🤖 AI Summary
To address the inference inefficiency in autoregressive decoding of large language models—caused by repeated traversal of early and middle transformer layers—this paper proposes Direct Multi-Token Decoding (DMTD). Grounded in the decoder-only Transformer architecture and the layer functional separation hypothesis, DMTD reuses precomputed hidden states from early and middle layers during the forward pass, enabling parallel prediction of multiple subsequent tokens solely through later layers—without introducing extra parameters, auxiliary models, or verification mechanisms. This constitutes the first purely feedforward, parameter-free multi-token direct generation paradigm. After fine-tuning on Qwen3-4B, DMTD achieves up to 2× inference speedup with negligible performance degradation. Empirical results further demonstrate that its effectiveness consistently improves with increasing training data volume.
📝 Abstract
Decoder-only transformers have become the standard architecture for large language models (LLMs) due to their strong performance.

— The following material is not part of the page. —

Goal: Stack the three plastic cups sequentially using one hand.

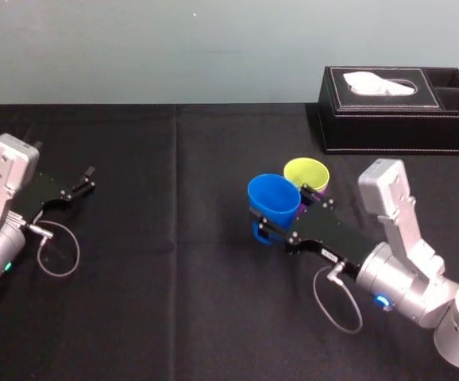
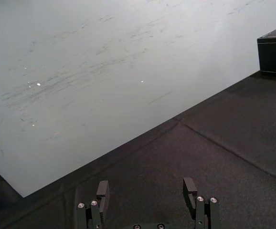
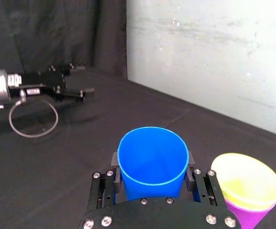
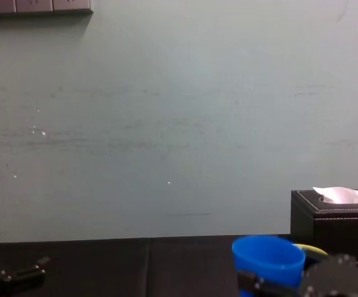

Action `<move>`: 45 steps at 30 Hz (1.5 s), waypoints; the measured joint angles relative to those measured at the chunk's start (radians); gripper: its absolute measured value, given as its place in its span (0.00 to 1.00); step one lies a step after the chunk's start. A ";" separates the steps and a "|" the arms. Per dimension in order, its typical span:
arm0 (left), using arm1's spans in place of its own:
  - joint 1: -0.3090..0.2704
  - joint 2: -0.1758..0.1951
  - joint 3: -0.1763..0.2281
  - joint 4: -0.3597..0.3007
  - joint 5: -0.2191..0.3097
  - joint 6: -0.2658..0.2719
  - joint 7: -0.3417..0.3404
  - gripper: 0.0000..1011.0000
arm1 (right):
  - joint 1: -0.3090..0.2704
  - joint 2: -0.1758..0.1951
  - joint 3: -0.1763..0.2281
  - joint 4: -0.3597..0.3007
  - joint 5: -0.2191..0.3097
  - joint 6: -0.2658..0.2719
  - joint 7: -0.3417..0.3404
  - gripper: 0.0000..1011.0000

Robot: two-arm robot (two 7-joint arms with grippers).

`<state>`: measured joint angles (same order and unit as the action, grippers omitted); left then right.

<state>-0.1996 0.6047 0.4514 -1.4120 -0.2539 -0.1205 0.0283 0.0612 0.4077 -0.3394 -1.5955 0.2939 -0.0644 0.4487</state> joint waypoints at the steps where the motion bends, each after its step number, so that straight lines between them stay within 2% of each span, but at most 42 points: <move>1: 0.000 0.000 0.000 0.000 0.000 0.000 0.000 1.00 | 0.001 0.004 0.003 -0.008 0.005 0.006 0.001 0.72; 8: 0.000 0.000 0.000 0.000 0.000 0.000 0.000 1.00 | 0.037 0.037 0.016 -0.053 0.034 0.052 0.012 0.72; 18: 0.000 0.000 0.000 0.000 0.000 0.000 0.000 1.00 | 0.103 0.067 0.025 -0.052 0.054 0.076 0.017 0.72; 33: 0.000 0.000 0.000 0.000 0.000 0.000 0.000 1.00 | 0.188 0.068 0.027 0.060 0.090 0.083 0.021 0.72; 45: 0.000 0.000 0.000 0.000 0.000 0.000 0.000 1.00 | 0.215 0.058 0.014 0.114 0.092 0.074 0.021 0.72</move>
<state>-0.1995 0.6047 0.4514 -1.4119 -0.2539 -0.1205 0.0283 0.2764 0.4659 -0.3258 -1.4813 0.3861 0.0099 0.4698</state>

Recent studies suggest that, in pre-trained LLMs, early, middle, and late layers may serve distinct roles: Early layers focus on understanding the input context, middle layers handle task-specific processing, and late layers convert abstract representations into output tokens. We hypothesize that once representations have been processed by the early and middle layers, the resulting hidden states may encapsulate sufficient information to support the generation of multiple tokens using only the late layers, eliminating the need to repeatedly traverse the early and middle layers. We refer to this inference paradigm as Direct Multi-Token Decoding (DMTD). Unlike speculative decoding, our method introduces no additional parameters, auxiliary routines, or post-generation verification. Despite being trained on a limited dataset, a fine-tuned DMTD Qwen3-4B model has already demonstrated promising results, achieving up to a 2x speedup with only minor performance loss. Moreover, as shown in our scaling analysis, its performance is expected to further improve with larger training datasets.